*How to complete this task*. The answer consists of one number: how many lines of the data below include the string "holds".

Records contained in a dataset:
============================================================
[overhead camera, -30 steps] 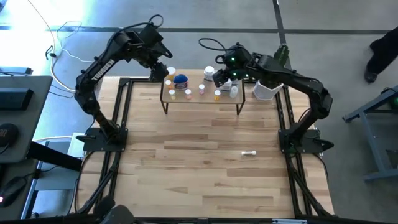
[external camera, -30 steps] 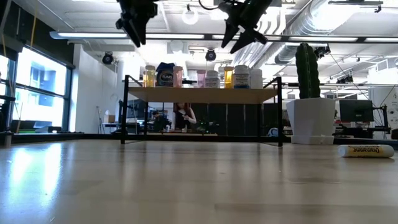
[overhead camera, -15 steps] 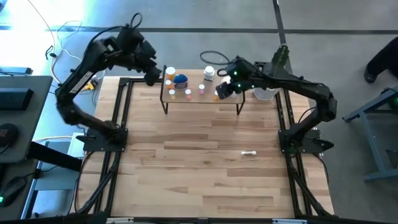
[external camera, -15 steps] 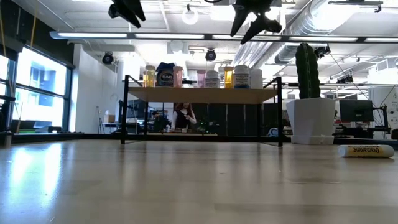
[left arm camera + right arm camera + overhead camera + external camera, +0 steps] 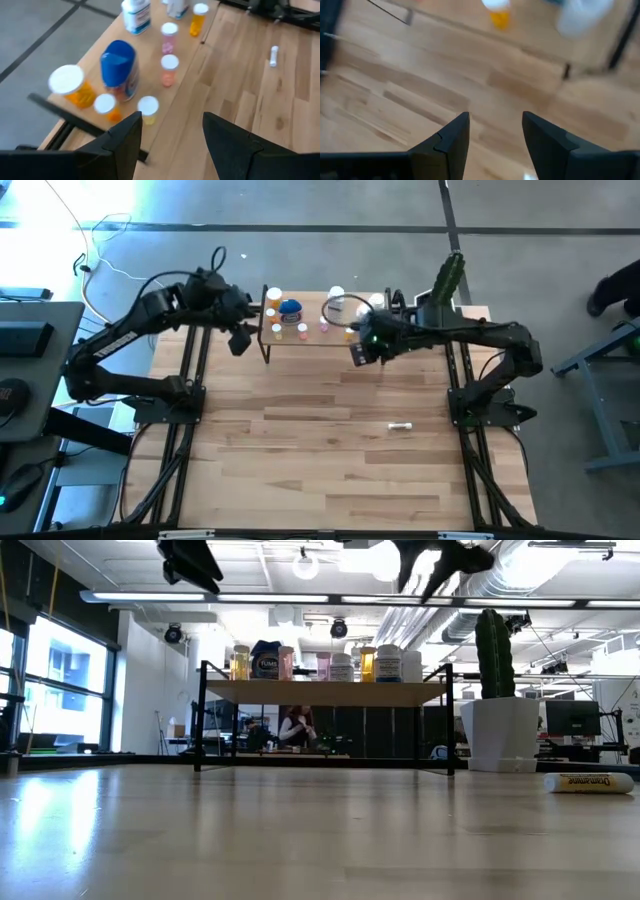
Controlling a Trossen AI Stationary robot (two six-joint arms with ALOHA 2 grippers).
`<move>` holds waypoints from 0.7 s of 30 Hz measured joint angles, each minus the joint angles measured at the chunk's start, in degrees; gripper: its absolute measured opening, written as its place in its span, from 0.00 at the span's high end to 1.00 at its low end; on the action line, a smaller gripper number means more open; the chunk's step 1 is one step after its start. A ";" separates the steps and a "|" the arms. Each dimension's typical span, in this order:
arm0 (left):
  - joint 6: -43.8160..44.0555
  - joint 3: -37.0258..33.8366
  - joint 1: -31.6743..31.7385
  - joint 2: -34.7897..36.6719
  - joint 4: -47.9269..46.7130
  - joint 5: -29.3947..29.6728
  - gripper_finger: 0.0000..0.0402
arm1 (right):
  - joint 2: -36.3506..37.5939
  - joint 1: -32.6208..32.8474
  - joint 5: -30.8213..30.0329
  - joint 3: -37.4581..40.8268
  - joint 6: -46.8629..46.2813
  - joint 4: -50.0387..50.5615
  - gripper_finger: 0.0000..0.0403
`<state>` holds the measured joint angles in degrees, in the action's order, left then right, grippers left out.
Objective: Pick and place medicine bottles onto shelf by color
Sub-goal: Put the white yellow pill bottle on the shelf
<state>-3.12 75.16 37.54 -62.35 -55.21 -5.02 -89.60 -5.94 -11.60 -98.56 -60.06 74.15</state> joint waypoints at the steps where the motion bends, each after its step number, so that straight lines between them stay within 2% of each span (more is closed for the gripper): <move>1: 0.07 -1.66 -0.71 0.75 1.89 -0.03 0.50 | 0.00 0.82 0.01 0.00 -2.39 1.79 0.57; 6: 1.01 -8.63 -4.18 3.49 10.60 -0.83 0.50 | -0.54 5.69 -1.91 0.02 -14.14 9.32 0.57; 10: 2.51 -12.22 -6.40 4.20 14.21 -3.74 0.50 | -1.26 9.75 -2.38 0.02 -23.54 12.11 0.57; 21: 3.35 -13.77 -12.66 4.16 14.76 -3.60 0.50 | -6.42 18.80 -1.99 0.06 -37.54 15.55 0.57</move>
<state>0.23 61.39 24.87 -58.19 -40.45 -8.62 -96.02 12.86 -13.58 -98.50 -97.60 89.69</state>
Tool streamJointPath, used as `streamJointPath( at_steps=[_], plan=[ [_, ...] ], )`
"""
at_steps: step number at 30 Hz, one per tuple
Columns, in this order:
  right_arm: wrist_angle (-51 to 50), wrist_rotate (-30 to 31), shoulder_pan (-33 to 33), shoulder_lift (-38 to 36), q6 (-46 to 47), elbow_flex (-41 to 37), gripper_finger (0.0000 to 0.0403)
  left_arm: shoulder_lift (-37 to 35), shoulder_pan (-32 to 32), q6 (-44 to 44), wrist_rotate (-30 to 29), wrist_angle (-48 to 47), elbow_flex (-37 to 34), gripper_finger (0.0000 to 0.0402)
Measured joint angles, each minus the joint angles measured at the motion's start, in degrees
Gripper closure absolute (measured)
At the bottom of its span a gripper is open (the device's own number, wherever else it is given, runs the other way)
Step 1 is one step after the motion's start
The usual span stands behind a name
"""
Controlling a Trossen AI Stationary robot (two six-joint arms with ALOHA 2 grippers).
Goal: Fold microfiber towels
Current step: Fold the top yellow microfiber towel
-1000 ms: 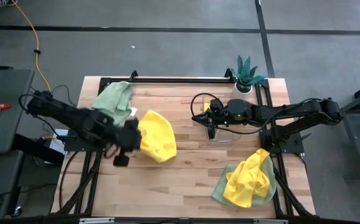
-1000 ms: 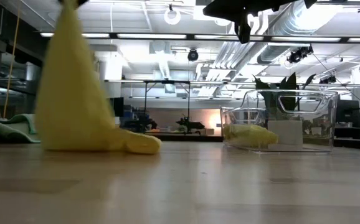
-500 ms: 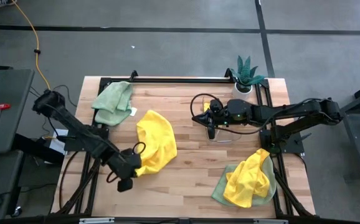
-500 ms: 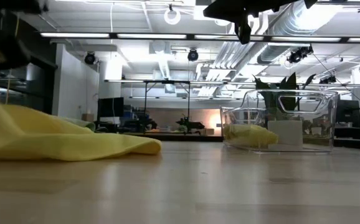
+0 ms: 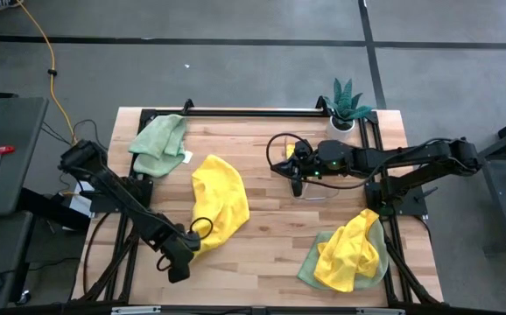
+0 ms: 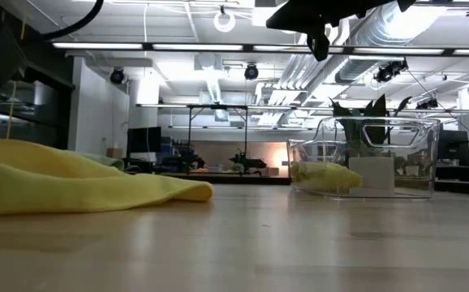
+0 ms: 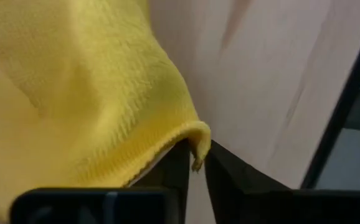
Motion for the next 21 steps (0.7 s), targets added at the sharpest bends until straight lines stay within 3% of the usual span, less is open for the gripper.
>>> streamJointPath(
  at_steps=[8, 12, 16, 21],
  plan=[
    [-0.91, 0.02, -0.02, 0.0, -0.1, 0.0, 0.0402, -9.37, 3.31, 7.54, 1.99, -9.14, 3.36, 0.0252],
    [-1.12, 0.47, -0.02, 0.0, -0.13, 0.0, 0.0402, -16.0, 8.0, 11.07, -1.41, -13.51, 5.06, 0.0209],
    [-1.35, 0.5, -0.28, 0.0, 0.02, 0.0, 0.0402, -18.62, 14.53, 16.4, -5.34, -14.22, 5.37, 0.0193],
    [-1.93, 1.39, -0.28, 0.0, 0.02, -0.01, 0.0402, -13.92, 22.44, 27.26, -4.42, -12.28, 5.34, 0.0195]
  ],
)
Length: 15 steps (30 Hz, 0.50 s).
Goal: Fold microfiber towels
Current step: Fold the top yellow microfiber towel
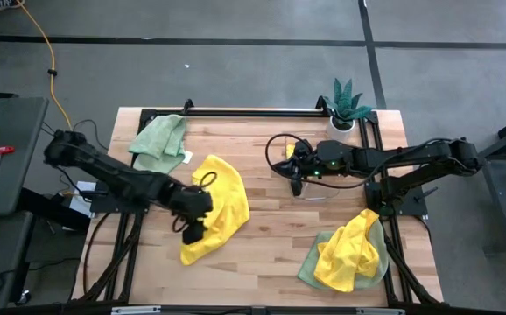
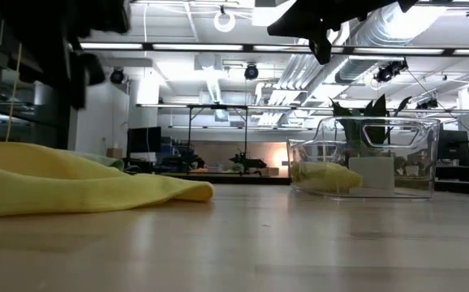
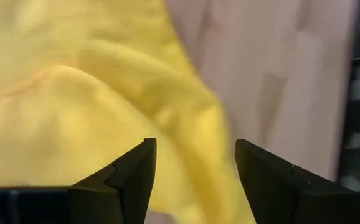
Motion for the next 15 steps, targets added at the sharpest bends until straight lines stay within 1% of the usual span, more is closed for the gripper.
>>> streamJointPath(
  at_steps=[3, 6, 7, 11, 13, 15],
  plan=[
    [-0.24, 1.06, 0.0, 0.0, -0.13, -0.01, 0.0402, 4.7, 3.85, 6.0, -0.02, 2.91, -0.02, 0.0196],
    [-0.54, 1.6, 0.0, 0.0, -0.04, 0.01, 0.0402, 9.0, 7.36, 9.0, -0.79, 5.92, -0.04, 0.0196],
    [-0.72, 1.6, 0.0, 0.0, -0.09, 0.01, 0.0402, 10.42, 8.38, 9.17, -0.89, 6.99, 0.03, 0.0196],
    [-1.3, 1.63, -0.01, 0.0, 0.15, 0.01, 0.0402, 14.3, 12.01, 9.09, -0.87, 6.03, 0.02, 0.0196],
    [-1.28, 1.63, -0.02, 0.0, 0.48, 0.01, 0.0402, 15.04, 13.31, 8.96, -0.45, 4.12, -0.09, 0.0196],
    [-1.46, 1.63, 0.0, 0.0, 0.48, 0.01, 0.0402, 15.69, 14.24, 9.46, 0.6, 4.31, 0.0, 0.0197]
  ],
)
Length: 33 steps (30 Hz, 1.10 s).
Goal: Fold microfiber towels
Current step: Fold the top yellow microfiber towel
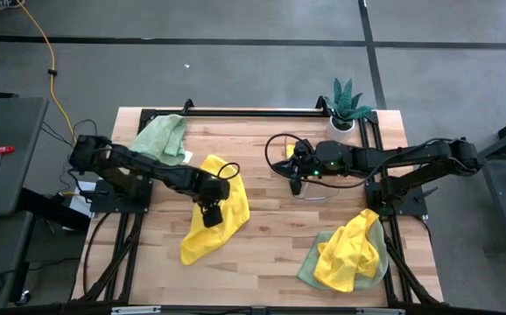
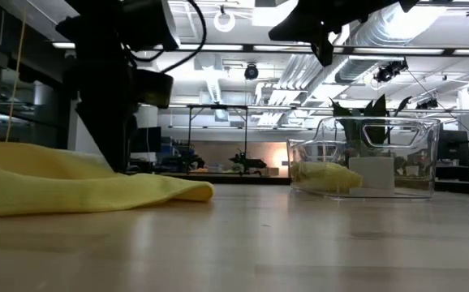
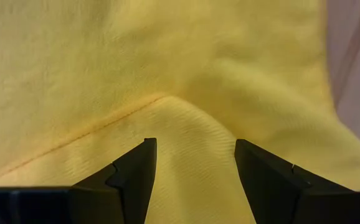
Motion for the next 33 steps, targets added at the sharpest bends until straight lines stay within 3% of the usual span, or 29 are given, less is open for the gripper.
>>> streamJointPath(
  at_steps=[11, 20, 24, 31, 33],
  plan=[
    [-0.54, 0.02, 0.0, 0.0, 0.0, 0.0, 0.0402, -0.36, 0.9, -0.66, 7.58, 0.63, -0.02, 0.0197],
    [-0.56, 0.04, 0.0, 0.0, 0.0, -0.01, 0.0402, -0.06, -2.55, -3.8, 0.9, 0.03, -0.04, 0.0203],
    [-0.56, 0.09, -0.01, 0.0, 0.0, 0.0, 0.0402, -0.06, -2.62, -3.77, -0.09, 0.04, -0.03, 0.0247],
    [-0.54, 0.11, 0.0, 0.0, 0.0, -0.02, 0.0402, -0.06, -2.62, -2.27, 1.32, 0.23, -0.04, 0.0385],
    [-0.54, 0.11, 0.0, 0.0, 0.0, 0.0, 0.0402, -0.06, -2.62, -2.0, 2.62, 0.25, -0.03, 0.0394]
  ],
)
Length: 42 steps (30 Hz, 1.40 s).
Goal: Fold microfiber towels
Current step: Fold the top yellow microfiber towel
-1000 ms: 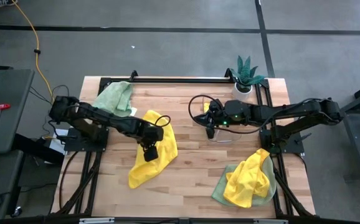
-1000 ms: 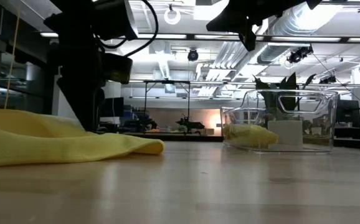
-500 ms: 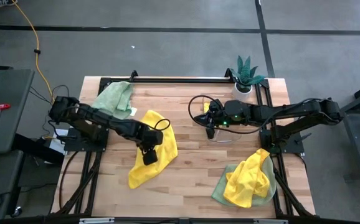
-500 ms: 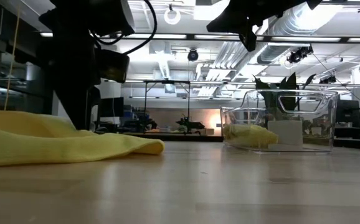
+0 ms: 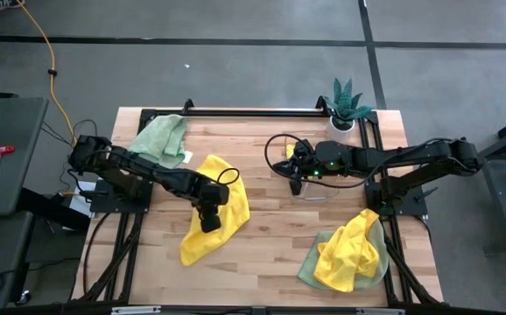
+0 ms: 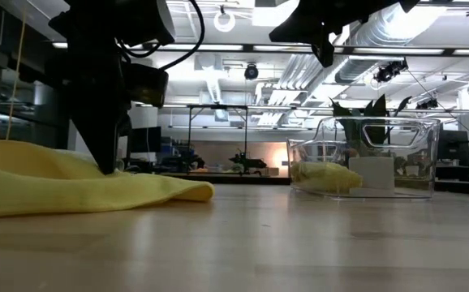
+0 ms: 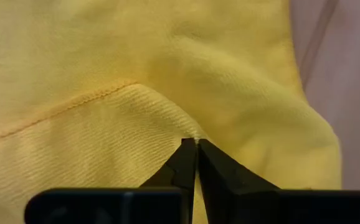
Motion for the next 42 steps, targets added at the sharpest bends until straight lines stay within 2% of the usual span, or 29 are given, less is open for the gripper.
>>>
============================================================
*Task response*. 2